Carta aberta ao presidente da JSD e seus compagnons de route
Hesitei em decidir a quem me dirigir: não sei quem hoje é o mandante da JSD, nem a quem prestam vassalagem. Assim, terei de me dirigir ao presidente formal da JSD – e a quem deu publicamente a cara por uma das maiores indignidades que se registaram na história parlamentar da República.
Para vocês, que certamente
não me conhecem, permitam-me que me apresente: sou militante do PSD, com
o n.º 10757. Na JSD onde me filiei aos 16 anos, fui quase tudo:
vice-presidente, director do gabinete de estudos, encabecei o conselho
nacional, fui quem exerceu funções por mais tempo como presidente da
distrital de Lisboa, fui dirigente académico na Faculdade de Direito de
Lisboa, eleito com a bandeira da JSD, fui membro da comissão política
nacional presidida por Pedro Passos Coelho, de quem, de resto, fui um
leal colaborador. Quando saí da JSD, elegeram-me em congresso como vosso
militante honorário.
Por isso julgo dever dirigir-me a vocês, para vos dizer que a vossa actuação me cobre de vergonha. E que deslustra tudo o que eu, e tantos outros, fizemos no passado, para a emancipação cívica, económica, cultural e política, da juventude e da sociedade.
Com a vossa proposta de um referendo sobre a co-adopção e a adopção de crianças por casais de pessoas do mesmo sexo, vocês desceram a um nível inimaginável, ao sujeitarem a plebiscito o exercício de direitos humanos. A democracia não deve referendar direitos humanos de minorias, porque esta não se pode confundir com o absolutismo das maiorias. Porque a linha que separa a democracia do totalitarismo é ténue – é por isso que a democracia não dispensa a mediação dos seus representantes – e é por isso que historicamente as leis que garantem direitos, liberdade e garantias andam à frente da sociedade. Foi assim com a abolição da escravatura, com o direito de voto das mulheres, com a instituição do casamento civil, com a autorização dos casamentos inter-raciais, com o instituto jurídico do divórcio, com o alargamento de celebração de contratos de casamento entre pessoas do mesmo sexo. Estes direitos talvez ainda hoje não existissem se sobre eles tivessem sido feitos plebiscitos.
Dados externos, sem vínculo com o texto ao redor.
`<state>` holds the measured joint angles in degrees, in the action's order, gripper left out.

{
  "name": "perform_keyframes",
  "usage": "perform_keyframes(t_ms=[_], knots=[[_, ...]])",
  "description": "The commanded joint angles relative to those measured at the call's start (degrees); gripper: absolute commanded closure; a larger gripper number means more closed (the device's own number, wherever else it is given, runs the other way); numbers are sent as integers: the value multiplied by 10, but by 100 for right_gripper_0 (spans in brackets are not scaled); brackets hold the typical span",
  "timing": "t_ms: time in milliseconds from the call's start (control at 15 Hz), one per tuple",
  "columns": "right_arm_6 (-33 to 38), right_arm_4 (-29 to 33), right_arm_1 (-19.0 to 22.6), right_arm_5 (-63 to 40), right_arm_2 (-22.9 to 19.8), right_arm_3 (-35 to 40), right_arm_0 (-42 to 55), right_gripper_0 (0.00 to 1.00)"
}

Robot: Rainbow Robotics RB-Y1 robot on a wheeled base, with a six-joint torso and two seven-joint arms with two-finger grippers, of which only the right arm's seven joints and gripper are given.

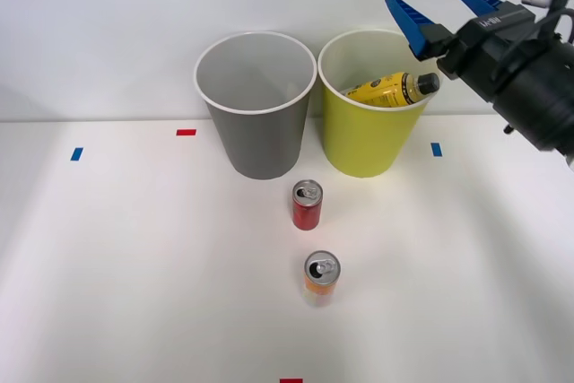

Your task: Put cans in the gray bin, plastic bottles in the light green bin

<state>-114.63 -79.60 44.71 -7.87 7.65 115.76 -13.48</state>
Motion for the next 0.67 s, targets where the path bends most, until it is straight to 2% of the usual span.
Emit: perform_keyframes(t_ms=[67, 400, 600, 667], knots=[[-2, 0, 24, 60, -43, 119, 137, 0], [-15, 12, 29, 136, -101, 260, 377, 0], [-25, 30, 14, 206, -106, 285, 489, 0], [-24, 61, 7, 218, -106, 284, 514, 0]])
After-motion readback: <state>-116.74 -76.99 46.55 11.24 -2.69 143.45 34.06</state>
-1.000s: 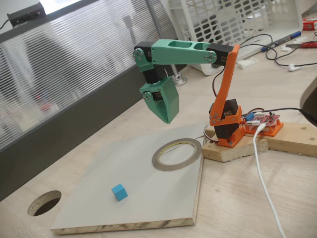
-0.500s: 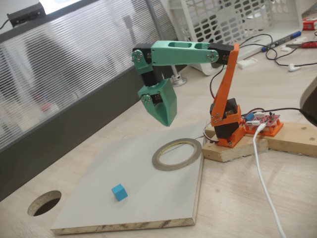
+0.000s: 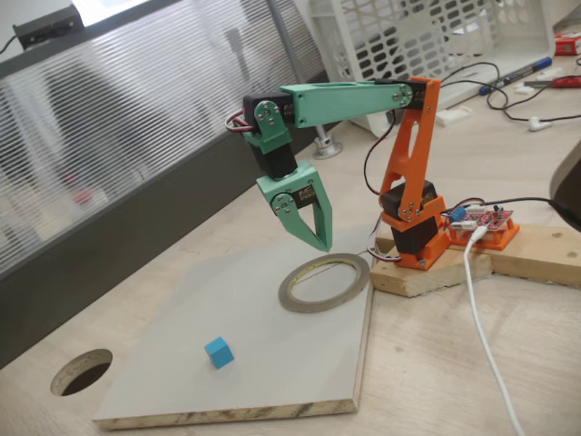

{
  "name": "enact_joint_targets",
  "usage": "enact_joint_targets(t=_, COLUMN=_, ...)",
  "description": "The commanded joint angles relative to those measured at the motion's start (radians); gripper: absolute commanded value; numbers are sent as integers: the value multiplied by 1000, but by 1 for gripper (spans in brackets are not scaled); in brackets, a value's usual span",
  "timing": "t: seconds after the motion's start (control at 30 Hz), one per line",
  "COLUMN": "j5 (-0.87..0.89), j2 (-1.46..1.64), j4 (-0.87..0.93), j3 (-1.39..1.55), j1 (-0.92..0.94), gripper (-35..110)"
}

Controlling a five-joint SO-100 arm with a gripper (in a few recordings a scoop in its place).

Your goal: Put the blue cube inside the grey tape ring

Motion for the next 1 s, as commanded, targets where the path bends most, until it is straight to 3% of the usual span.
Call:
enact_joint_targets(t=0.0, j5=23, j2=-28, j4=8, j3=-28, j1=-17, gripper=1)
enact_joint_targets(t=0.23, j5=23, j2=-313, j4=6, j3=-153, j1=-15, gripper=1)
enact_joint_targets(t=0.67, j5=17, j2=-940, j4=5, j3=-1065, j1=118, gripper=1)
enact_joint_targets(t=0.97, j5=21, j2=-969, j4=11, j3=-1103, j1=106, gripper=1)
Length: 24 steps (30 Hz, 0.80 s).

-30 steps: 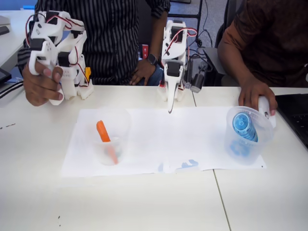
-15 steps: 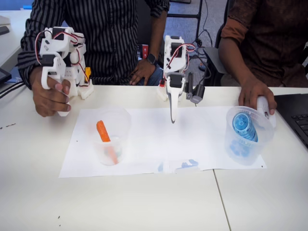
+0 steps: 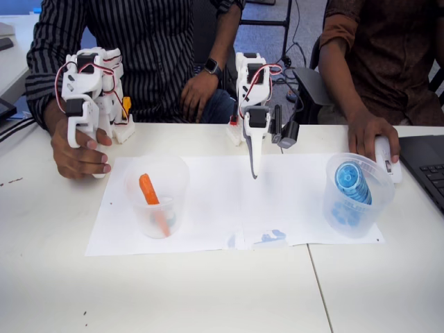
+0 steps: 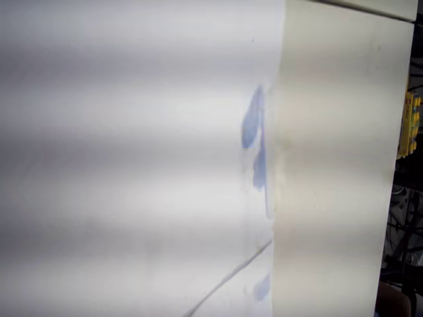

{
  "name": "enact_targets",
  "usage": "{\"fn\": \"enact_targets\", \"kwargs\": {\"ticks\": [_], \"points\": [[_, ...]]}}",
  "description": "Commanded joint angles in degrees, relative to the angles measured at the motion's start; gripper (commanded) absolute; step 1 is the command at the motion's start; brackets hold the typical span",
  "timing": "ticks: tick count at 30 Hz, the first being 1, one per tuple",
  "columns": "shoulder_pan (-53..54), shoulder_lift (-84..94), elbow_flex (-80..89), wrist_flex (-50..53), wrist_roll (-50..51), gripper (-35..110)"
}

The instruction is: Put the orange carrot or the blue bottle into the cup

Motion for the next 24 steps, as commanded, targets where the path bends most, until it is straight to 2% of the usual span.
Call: {"fn": "enact_targets", "kwargs": {"ticks": [1, 24], "points": [[1.1, 2.9, 1.2, -0.9, 0.4, 12], [0.6, 3.0, 1.3, -0.2, 0.4, 12]]}}
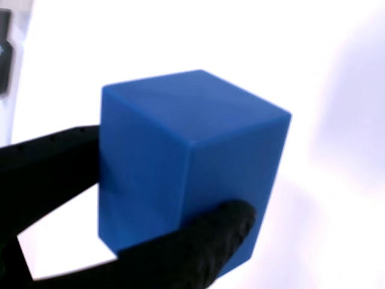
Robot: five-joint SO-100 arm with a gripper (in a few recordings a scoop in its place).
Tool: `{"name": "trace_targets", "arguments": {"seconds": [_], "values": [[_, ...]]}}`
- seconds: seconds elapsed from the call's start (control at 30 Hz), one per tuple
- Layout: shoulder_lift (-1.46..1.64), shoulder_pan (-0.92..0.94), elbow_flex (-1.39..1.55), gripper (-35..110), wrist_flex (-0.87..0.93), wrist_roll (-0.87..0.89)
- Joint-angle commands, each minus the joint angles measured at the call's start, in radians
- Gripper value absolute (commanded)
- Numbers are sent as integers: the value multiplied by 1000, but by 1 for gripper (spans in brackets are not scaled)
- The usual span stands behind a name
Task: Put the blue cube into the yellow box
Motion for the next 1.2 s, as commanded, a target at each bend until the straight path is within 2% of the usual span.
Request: {"name": "trace_targets", "arguments": {"seconds": [0.0,0.37,0.63,0.87,1.17], "values": [[290,74,-106,17,28,-69],[589,545,-46,17,-32,-233],[693,882,117,18,-160,-314],[690,1048,232,18,-290,-339],[594,1152,337,18,-454,-354]]}}
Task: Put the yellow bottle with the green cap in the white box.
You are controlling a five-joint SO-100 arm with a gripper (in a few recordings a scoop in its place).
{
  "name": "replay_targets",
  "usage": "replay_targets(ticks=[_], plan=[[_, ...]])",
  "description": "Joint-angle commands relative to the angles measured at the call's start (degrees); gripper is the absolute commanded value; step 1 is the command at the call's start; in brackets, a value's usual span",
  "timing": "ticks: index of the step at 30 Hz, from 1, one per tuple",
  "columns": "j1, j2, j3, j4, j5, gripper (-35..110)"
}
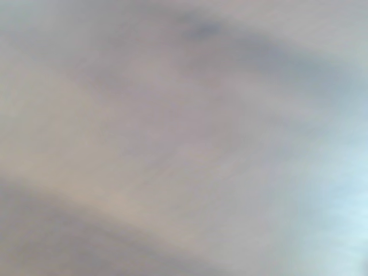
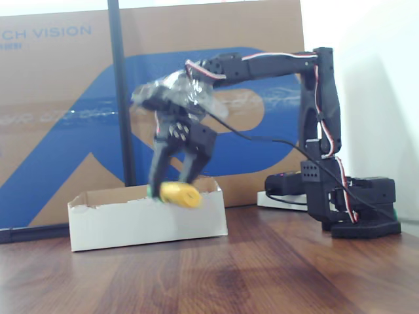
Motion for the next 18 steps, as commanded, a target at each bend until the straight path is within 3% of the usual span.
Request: replay_targets(ticks=[1,18], plan=[[2.20,7.38,-0.53,-0.70,0.09,0],[16.35,16.96,-1.85,-1.67,4.31,0]])
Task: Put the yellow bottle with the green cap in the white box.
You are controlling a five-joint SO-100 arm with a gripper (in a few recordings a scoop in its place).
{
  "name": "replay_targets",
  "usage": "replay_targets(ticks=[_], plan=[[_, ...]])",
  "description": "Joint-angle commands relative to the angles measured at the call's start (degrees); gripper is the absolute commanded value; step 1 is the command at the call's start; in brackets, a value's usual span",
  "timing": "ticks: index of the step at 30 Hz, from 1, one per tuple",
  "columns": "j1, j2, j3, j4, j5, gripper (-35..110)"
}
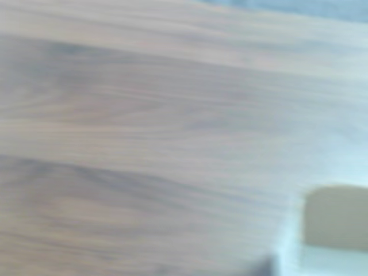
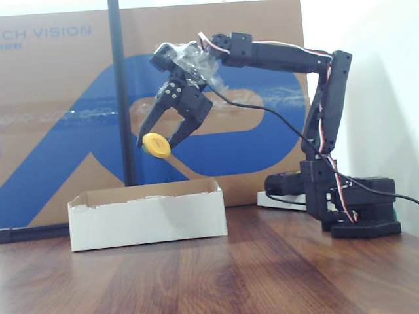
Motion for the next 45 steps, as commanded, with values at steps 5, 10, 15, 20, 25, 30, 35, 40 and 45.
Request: replay_targets(ticks=[5,10,15,20,25,30,35,40,45], plan=[[9.67,3.52,-2.37,-3.60,2.29,0],[18.28,2.72,-2.90,-6.06,4.13,0],[25.58,1.41,-0.70,-10.81,3.87,0],[30.23,-0.09,1.67,-14.59,2.90,0],[30.23,-1.41,1.76,-15.38,2.02,0],[29.62,-1.14,3.08,-15.38,2.55,14],[28.65,0.09,4.31,-15.47,2.72,19],[27.77,2.37,5.89,-15.47,3.08,20],[26.46,5.01,6.86,-15.47,3.34,16]])
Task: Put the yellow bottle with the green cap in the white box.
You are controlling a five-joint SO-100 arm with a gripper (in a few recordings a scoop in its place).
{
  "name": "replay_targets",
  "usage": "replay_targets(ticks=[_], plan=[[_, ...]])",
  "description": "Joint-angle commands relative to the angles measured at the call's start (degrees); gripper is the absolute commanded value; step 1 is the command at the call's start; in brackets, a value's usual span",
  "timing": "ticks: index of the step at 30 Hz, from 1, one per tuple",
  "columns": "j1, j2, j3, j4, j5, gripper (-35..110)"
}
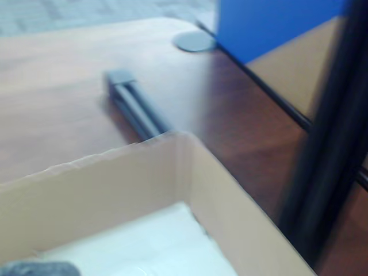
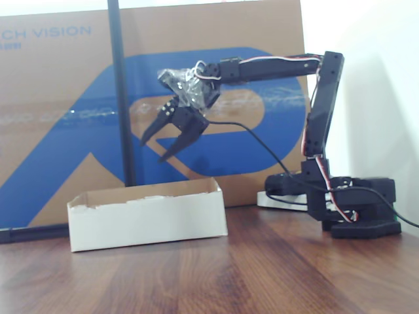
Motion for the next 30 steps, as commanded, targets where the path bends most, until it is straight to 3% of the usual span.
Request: replay_targets(ticks=[1,5,21,30], plan=[[-0.88,5.89,0.09,-0.44,-0.62,10],[-5.71,11.69,5.62,-1.93,-1.14,0],[-27.60,44.12,39.46,-8.70,-11.60,0],[-31.55,72.51,58.71,-2.37,-12.57,2]])
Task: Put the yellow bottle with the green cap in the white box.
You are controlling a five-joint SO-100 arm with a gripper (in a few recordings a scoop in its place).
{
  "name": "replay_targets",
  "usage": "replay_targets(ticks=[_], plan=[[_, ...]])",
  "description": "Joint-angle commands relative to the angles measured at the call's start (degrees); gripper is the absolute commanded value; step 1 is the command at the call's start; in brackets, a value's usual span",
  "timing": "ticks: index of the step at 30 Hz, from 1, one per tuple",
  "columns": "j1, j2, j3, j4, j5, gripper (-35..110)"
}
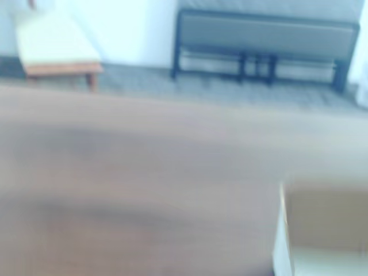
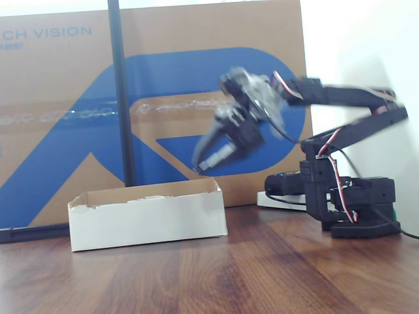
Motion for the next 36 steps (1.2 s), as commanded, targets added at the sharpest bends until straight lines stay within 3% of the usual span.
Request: replay_targets(ticks=[1,6,16,19,31,36], plan=[[-1.58,14.33,5.36,3.69,-0.97,2],[-3.52,31.64,13.10,15.29,-2.20,2],[-3.16,31.73,14.68,23.82,-0.97,0],[-2.81,31.73,18.90,22.24,-1.41,0],[-5.19,31.73,19.07,40.61,-3.43,4],[-5.71,31.64,19.07,41.57,-3.78,2]])
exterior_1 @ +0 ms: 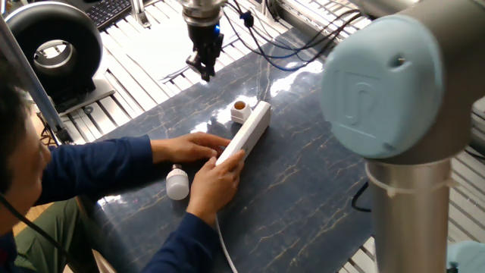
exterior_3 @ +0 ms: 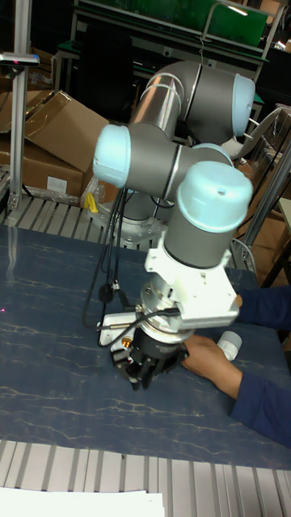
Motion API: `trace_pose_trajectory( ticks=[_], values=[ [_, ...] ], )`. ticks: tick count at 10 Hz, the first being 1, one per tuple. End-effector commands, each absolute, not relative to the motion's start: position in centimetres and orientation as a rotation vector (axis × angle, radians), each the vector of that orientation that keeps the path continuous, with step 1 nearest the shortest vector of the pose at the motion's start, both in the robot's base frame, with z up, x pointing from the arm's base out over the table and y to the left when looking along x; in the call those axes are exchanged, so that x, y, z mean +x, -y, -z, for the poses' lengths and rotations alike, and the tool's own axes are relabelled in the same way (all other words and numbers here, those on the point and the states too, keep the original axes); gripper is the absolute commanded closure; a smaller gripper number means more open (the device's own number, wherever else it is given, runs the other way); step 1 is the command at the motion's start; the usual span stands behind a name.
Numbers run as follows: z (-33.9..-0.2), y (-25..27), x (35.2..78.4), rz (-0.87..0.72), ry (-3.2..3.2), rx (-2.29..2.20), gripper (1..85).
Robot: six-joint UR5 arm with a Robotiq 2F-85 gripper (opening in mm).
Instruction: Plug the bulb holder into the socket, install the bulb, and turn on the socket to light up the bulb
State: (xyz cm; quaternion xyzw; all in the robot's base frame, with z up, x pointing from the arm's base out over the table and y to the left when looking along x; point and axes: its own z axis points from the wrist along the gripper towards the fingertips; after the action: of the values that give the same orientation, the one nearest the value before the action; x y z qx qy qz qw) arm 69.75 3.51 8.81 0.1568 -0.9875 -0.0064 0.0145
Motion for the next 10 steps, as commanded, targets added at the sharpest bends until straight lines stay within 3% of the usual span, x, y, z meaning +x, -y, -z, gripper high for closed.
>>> trace_pose_trajectory(
  ticks=[1, 6, 8, 10],
  values=[
    [-9.0, -5.0, 72.4, 0.055, 3.142, 0.393, 84.3],
    [-10.0, -6.5, 74.0, 0.014, 3.148, 0.453, 84.3],
    [-10.5, -3.6, 72.0, -0.051, 3.118, 0.403, 84.3],
    [-11.3, -2.8, 66.8, 0.021, 3.126, 0.397, 84.3]
  ],
)
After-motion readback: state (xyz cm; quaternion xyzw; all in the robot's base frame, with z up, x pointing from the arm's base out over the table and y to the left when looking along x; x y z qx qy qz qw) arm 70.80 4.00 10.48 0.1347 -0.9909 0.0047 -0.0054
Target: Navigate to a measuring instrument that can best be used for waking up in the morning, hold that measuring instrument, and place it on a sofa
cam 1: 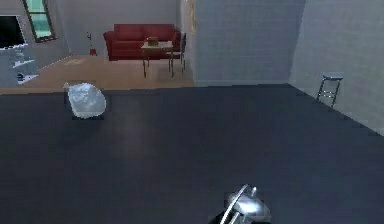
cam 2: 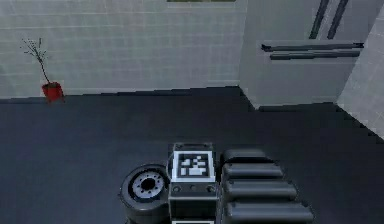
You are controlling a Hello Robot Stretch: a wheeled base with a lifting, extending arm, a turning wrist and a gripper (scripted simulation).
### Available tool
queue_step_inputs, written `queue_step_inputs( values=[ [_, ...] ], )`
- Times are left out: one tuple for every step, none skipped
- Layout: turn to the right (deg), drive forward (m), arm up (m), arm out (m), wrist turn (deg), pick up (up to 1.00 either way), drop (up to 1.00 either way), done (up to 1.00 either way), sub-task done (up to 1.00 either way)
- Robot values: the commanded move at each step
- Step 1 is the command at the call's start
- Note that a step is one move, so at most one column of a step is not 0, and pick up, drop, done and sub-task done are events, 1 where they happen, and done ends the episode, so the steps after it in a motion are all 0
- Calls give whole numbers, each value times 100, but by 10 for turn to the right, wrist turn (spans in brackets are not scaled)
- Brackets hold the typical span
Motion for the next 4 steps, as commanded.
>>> queue_step_inputs(
  values=[
    [0,35,0,0,0,0,0,0,0],
    [-120,0,0,0,0,0,0,0,0],
    [0,100,0,0,0,0,0,0,0],
    [0,100,0,0,0,0,0,0,0]
  ],
)
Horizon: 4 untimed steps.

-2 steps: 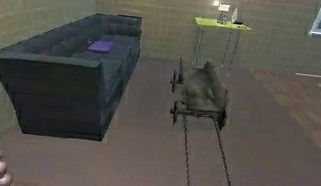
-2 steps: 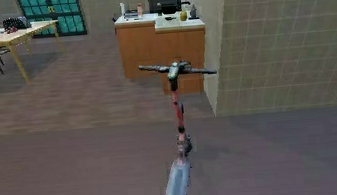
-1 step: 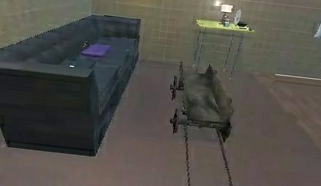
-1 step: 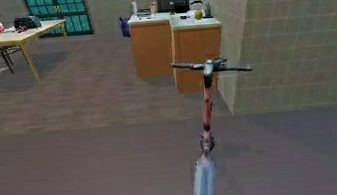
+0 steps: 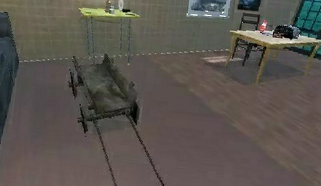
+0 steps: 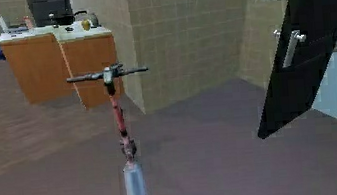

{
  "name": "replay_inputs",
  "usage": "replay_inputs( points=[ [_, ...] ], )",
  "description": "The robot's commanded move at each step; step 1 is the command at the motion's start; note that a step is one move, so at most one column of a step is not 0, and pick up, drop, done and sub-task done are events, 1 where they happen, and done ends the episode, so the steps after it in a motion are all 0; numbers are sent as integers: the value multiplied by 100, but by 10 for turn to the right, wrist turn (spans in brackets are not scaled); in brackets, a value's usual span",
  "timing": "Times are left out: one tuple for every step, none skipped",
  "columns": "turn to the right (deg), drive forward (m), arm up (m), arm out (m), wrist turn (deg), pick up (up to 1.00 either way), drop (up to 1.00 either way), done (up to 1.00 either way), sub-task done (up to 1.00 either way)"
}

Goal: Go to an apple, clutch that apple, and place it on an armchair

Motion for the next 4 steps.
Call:
replay_inputs(
  points=[
    [0,55,0,0,0,0,0,0,0],
    [450,0,0,0,0,0,0,0,0],
    [210,0,0,0,0,0,0,0,0],
    [0,100,0,0,0,0,0,0,0]
  ],
)
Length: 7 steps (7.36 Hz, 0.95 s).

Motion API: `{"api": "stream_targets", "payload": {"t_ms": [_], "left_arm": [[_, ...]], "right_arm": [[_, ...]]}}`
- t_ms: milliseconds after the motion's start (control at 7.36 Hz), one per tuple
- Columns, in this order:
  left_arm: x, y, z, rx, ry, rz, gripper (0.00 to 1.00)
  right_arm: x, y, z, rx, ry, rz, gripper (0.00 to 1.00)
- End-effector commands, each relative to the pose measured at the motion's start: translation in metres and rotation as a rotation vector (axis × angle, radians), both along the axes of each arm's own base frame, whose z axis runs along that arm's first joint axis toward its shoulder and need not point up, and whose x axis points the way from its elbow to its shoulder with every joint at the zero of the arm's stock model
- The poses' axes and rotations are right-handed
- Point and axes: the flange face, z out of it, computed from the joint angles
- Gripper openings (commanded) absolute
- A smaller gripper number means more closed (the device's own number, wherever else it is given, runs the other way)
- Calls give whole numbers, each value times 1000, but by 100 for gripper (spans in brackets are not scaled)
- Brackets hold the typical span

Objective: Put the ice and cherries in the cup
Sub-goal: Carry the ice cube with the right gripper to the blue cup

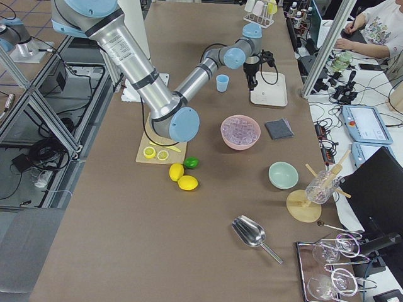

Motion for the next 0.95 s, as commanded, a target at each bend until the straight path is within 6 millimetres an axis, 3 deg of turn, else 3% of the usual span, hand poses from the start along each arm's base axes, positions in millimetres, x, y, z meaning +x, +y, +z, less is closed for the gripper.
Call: {"api": "stream_targets", "payload": {"t_ms": [0,136,272,544,679,815], "left_arm": [[0,0,3,-6,-1,1,98],[0,1,4,-6,-2,2,98],[0,0,3,-5,-2,2,98],[0,0,2,-3,-1,1,98],[0,0,2,-4,-1,1,98],[0,0,3,-6,-1,1,98]], "right_arm": [[-91,43,-76,-24,-29,53,0],[-131,46,-105,-32,-17,66,0],[-162,58,-111,-14,2,64,0],[-185,82,-105,6,-9,39,0],[-190,88,-87,8,13,38,0],[-187,91,-87,13,7,37,0]]}}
Abstenho-me de fundamentar aqui a ilegalidade do procedimento que se propõem levar avante: a violação da lei orgânica do referendo é grosseira e evidente – misturaram numa mesma proposta de referendo duas matérias diferentes e nem sequer conexas. Porque adopção e co-adopção são matérias que vocês pretendem imoralmente enfiar no mesmo saco.
Em matéria de co-adopção vocês ignoram ostensivamente o superior interesse das crianças já criadas em famílias já existentes e a quem hoje falta a devida segurança jurídica e protecção legal. Ao invés, vocês querem que os seus direitos sejam referendáveis. Confesso que me sinto embaraçado e transido de vergonha pela vossa atitude: dispostos a atropelarem o direito de umas poucas crianças e dos seus pais e mães, desprotegidos, e em minoria, em nome de uma manobra política. E isto é uma vergonha.
Mas é também com estupefacção que vejo a actual JSD tornar-se numa coisa que nunca foi – uma organização conservadora, reaccionária e atávica. Vocês empurram, com enorme desgosto meu, a JSD para uma fronteira ideológica em contradição com a nossa História e ao arrepio do nosso património de ideias e valores: o humanismo em matéria de liberdades individuais sempre foi nossa trave mestra. O que vocês propõem é uma inversão de rumo: conservadores na vida familiar mas liberais na economia. Eu e alguns preferimos o contrário. Porque o PSD, em que nos revimos, sempre foi o partido mais liberal em matéria de costumes e em matérias de consciência.
Registo, indignado, o vosso silêncio cúmplice perante questões sacrificiais para a juventude portuguesa. Não vos vejo lutar contra o corporativismo crescente das ordens profissionais e a sua denegação do direito dos jovens a aceder às profissões que escolheram. Não vos vejo falar sobre a emigração maciça que nos assola. Não vos vejo preocupados com muitas outras questões.
Mas vejo-vos a querer que eu decida o destino dos filhos dos outros.
Na JSD em que eu militei sempre fomos generosos: queríamos mais direitos para todos. Propusemos, entre tantas coisas, a legalização do nudismo em Portugal, o fim do SMO, a despenalização do consumo das drogas leves, a emancipação dos jovens menores e o seu direito ao associativismo.
Nunca nos passaria pela cabeça querer limitar direitos.
Hoje vocês não se distinguem do CDS e alguns de vocês nem sequer se distinguem da Mocidade Portuguesa, ou melhor, distinguem-se, mas para pior.
A juventude já vos não liga nenhuma. E eu também deixei de vos ligar.